Mehmet dayı, aniden bir inilti sesi ile irkildi. Sanki yabani hayvan sesine benziyordu ama bu başka bir şeydi. Arada bir kulağına çakal ulumaları geliyordu ama bu öyle bir şey değildi. "Hayırdır?" diyerek etrafına bakındı. Ay ışığı olsa da burası dere yatağı olduğundan, etraf pek iyi seçilmiyordu. İşte yine o inilti duyuldu. Mehmet dayı yerinden ok gibi fırlayıp, şelalenin bir perde gibi inen soğuk sularına doğru atıldı. Tabi ya! Nasıl da düşünememişti. "Ah aptal kafam..." diye hayıflandı. Şebnem mağaradaydı. Oraya saklanmıştı garibim. İşte duvarın dibinde, kayanın çıkıntısına gizlenmiş karaltı, Şebnem'den başkası değildi.
Mehmet dayı hemen yanına koştu. "Şebnem... Kızım ben geldim bak, Mehmet dayın. Korkma."
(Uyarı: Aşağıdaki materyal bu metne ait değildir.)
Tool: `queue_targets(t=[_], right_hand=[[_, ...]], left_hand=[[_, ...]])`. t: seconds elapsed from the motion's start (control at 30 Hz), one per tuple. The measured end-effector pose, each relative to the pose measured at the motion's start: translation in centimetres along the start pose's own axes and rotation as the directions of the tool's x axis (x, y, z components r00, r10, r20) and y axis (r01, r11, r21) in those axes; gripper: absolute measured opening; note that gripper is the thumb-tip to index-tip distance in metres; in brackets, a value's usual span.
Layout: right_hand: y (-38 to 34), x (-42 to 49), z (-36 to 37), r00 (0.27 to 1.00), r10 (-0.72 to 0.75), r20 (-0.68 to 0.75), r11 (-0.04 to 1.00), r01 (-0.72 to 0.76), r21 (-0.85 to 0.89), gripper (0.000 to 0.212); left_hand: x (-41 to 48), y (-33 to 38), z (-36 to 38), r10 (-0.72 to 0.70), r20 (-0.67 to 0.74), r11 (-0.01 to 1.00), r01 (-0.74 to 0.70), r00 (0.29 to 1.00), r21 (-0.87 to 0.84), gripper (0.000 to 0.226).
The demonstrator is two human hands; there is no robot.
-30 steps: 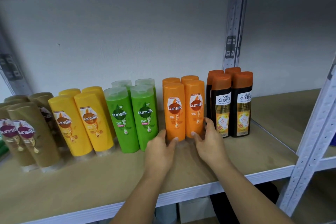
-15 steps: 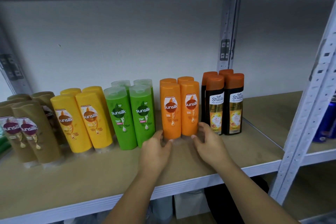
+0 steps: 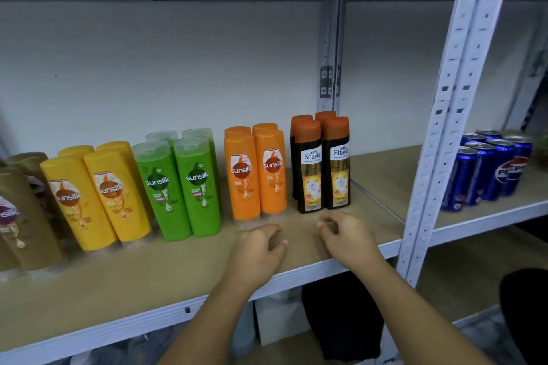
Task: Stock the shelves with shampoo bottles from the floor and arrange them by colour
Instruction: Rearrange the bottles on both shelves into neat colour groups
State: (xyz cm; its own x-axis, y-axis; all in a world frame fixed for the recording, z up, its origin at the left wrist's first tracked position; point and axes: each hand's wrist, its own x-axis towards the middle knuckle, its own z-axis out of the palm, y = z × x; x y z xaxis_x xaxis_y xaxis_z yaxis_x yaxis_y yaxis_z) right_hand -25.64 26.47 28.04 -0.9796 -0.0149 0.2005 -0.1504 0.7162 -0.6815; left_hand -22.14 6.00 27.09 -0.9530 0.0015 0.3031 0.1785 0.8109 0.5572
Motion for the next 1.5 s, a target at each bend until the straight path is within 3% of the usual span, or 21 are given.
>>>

Bu sırılsıklam, ıslak, çelimsiz vücudu bir çırpıda kucağına alan Mehmet dayı, yine mecburen şelalenin soğuk sularının altından ıslanarak geçip, kucağında Şebnem'le beraber dışarıya çıktı mağaradan. Recep'le diğerleri de koşuşturdular. Vücudu sıtma nöbetine tutulmuş gibi zangır zangır titreyen bu yavrucağın, biraz daha gelmeseler, üzerine yapışan ıslak giysilerinden zatürre olması işten bile değildi.
Mehmet dayı telâşla sağa sola bağırıyordu. "Salim! Selahattin! Çabuk buraya gelin."
Şebnem'in başını tutarak yüzüne baktı Mehmet dayı. Sadece boş boş bakan bir çift göz ona bakıyordu, o kadar. Gözlerde ne korku ne heyecan ne birşey. Çok kötüydü... Bomboş bakıyordu sadece. Korktuğu başına gelmişti Mehmet dayının. Bu kızcağız, yaşadığı travmadan aklını yitirmişti. İnşallah iyileşirdi. Ama şimdi bunu düşünmenin sırası değildi. Bir an önce onu hastaneye yetiştirmeleri gerekiyordu. Salim'le Mehmet dayı Şebnem'i taşırken, diğer iki genç de Metin'in cesedini kamyonetin kasasına koymakla meşguldü. Mehmet dayı, Şebnem'i piknik masalarından birinin üzerine dikkatlice yatırdı.
"Selahattin, kamyonetin koltuğunun arkasındaki battaniyeyi bana getirir, çabuk!" diyerek seslendi ileriye doğru.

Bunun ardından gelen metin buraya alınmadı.